Your instructions:
Given the material below, return only the lines starting at the line with "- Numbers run" and ending at the line with "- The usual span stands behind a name", exactly as they appear.

*** Opening Dataset excerpt ***

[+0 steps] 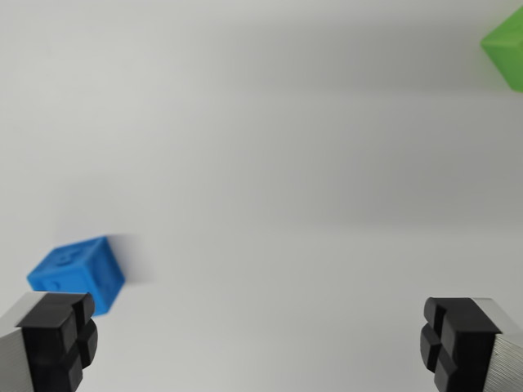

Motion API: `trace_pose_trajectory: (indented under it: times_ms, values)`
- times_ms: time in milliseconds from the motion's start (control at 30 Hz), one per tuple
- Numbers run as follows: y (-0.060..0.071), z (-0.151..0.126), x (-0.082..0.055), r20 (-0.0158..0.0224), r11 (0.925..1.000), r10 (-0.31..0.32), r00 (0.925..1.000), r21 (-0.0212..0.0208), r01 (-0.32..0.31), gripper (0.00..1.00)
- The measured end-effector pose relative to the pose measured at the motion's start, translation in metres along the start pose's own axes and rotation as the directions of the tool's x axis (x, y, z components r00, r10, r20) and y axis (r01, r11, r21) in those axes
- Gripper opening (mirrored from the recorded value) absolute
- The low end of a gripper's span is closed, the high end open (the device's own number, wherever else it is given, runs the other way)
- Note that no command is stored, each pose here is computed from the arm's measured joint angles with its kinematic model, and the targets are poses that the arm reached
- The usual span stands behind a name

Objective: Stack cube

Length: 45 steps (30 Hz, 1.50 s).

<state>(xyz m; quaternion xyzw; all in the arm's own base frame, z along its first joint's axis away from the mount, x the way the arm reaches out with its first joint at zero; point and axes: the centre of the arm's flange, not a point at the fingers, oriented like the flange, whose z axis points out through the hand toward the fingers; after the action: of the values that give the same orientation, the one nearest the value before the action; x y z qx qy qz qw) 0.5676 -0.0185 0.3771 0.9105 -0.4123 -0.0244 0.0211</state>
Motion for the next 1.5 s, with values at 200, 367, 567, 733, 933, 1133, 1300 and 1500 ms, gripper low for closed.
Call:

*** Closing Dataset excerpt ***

Exercise solution:
- Numbers run as follows: y (-0.060..0.071), z (-0.151..0.126), x (-0.082..0.055), r20 (-0.0158..0.0224), r11 (0.925..1.000), r10 (-0.31..0.32), r00 (0.925..1.000), r21 (-0.0212..0.0208), r01 (-0.32..0.31), gripper (0.00..1.00)
- The measured end-effector pose relative to the pose measured at the motion's start, translation in metres along the start pose's own axes and rotation as the directions of the tool's x axis (x, y, z components r00, r10, r20) and y axis (r01, r11, r21) in those axes
- Gripper opening (mirrored from the recorded value) absolute
- The low end of a gripper's span is closed, the high end open (the device's own number, wherever else it is given, runs the other way)
- Note that no command is stored, each pose here is computed from the arm's measured joint angles with its kinematic model, and the targets are poses that the arm reached
- The usual span stands behind a name

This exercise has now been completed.